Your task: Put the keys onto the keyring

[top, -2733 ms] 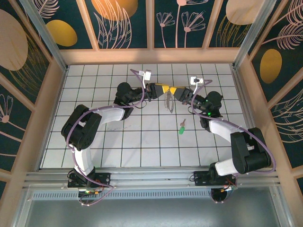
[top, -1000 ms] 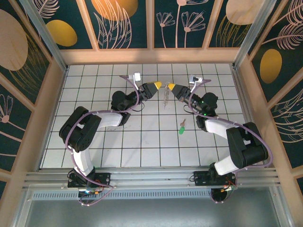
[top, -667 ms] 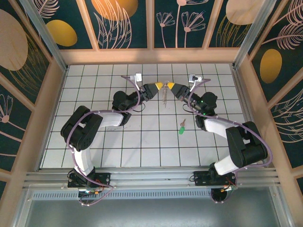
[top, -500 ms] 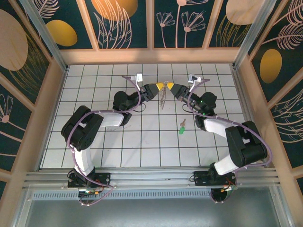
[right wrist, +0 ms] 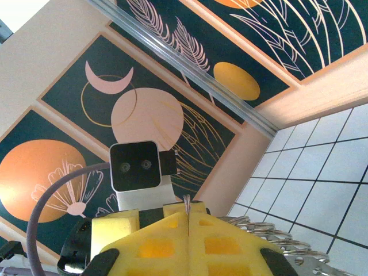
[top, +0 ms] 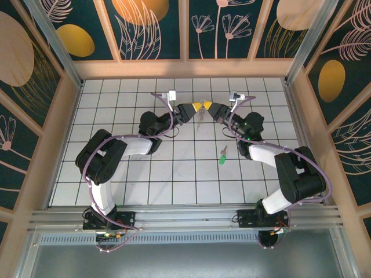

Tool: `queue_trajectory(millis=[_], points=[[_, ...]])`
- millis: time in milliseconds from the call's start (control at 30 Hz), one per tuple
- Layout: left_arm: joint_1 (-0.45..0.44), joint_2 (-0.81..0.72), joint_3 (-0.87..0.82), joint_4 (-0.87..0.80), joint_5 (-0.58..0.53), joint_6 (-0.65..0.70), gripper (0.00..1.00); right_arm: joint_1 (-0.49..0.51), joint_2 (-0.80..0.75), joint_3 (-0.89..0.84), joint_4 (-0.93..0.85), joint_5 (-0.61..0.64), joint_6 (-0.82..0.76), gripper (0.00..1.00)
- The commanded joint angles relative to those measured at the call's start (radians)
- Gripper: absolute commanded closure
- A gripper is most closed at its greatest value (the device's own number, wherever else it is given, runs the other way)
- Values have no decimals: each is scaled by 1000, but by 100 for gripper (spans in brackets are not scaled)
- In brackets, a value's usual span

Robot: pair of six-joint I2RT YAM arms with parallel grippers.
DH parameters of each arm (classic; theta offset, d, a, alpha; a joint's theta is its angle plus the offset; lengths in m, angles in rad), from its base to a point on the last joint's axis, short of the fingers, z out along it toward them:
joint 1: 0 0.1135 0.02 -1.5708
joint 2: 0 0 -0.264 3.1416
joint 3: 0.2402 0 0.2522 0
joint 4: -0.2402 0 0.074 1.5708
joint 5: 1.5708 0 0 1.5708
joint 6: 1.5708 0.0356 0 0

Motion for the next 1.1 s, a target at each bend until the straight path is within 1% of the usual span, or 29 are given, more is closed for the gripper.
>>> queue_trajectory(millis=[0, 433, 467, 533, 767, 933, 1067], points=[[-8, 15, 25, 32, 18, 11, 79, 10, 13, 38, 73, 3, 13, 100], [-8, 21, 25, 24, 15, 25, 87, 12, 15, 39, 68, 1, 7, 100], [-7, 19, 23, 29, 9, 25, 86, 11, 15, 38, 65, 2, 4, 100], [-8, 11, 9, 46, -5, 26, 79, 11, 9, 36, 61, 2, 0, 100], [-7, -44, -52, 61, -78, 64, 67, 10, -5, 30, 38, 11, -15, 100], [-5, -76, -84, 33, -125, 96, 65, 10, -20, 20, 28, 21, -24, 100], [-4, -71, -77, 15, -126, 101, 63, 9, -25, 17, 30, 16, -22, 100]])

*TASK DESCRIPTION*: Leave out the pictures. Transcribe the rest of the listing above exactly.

*WRITTEN RESPONSE*:
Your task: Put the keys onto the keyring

[top, -2733 ms] 
[top, -1000 ms] 
[top, -667 ms] 
[top, -500 ms] 
[right wrist, +0 ms] 
[top, +0 ms] 

Tool: `queue_trajectory(millis=[_], points=[[_, ...]])`
- millis: time in milliseconds from the call's start (control at 30 Hz), one per tuple
- Layout: left_arm: joint_1 (-0.45..0.44), joint_2 (-0.81..0.72), joint_3 (-0.87..0.82), joint_4 (-0.87..0.80), joint_5 (-0.58..0.53), joint_6 (-0.65..0.70), gripper (0.00..1.00); right_arm: joint_1 (-0.49..0.51), joint_2 (-0.80..0.75), joint_3 (-0.89..0.84), joint_4 (-0.93..0.85), joint_5 (-0.61..0.64), joint_6 (-0.82..0.76), gripper (0.00..1.00)
- The commanded joint angles relative to those measured at the call's start (radians)
- Gripper: absolute commanded closure
- A gripper is most closed at its greatest value (the device's own number, wherever else it is given, runs the other way)
- Values have no decimals: each is scaled by 1000, but by 100 for gripper (spans in brackets are not scaled)
- In brackets, a value's usual span

Robot: pair of six-joint I2RT YAM arms with parallel grippers.
DH parameters of each arm (classic; theta offset, d, a, alpha; a joint's theta is its angle plus the offset; lengths in m, angles in rad), from its base to a point on the last joint's axis, short of the fingers, z out along it toward them:
joint 1: 0 0.1135 0.02 -1.5708
joint 2: 0 0 -0.264 3.1416
joint 3: 0.2402 0 0.2522 0
joint 4: -0.2402 0 0.074 1.5708
joint 5: 1.5708 0 0 1.5708
joint 6: 1.5708 0.0356 0 0

Motion for the next 1.1 s, a target at each bend until the straight path is within 1% of the usual span, or 29 are given, more is closed for the gripper.
>>> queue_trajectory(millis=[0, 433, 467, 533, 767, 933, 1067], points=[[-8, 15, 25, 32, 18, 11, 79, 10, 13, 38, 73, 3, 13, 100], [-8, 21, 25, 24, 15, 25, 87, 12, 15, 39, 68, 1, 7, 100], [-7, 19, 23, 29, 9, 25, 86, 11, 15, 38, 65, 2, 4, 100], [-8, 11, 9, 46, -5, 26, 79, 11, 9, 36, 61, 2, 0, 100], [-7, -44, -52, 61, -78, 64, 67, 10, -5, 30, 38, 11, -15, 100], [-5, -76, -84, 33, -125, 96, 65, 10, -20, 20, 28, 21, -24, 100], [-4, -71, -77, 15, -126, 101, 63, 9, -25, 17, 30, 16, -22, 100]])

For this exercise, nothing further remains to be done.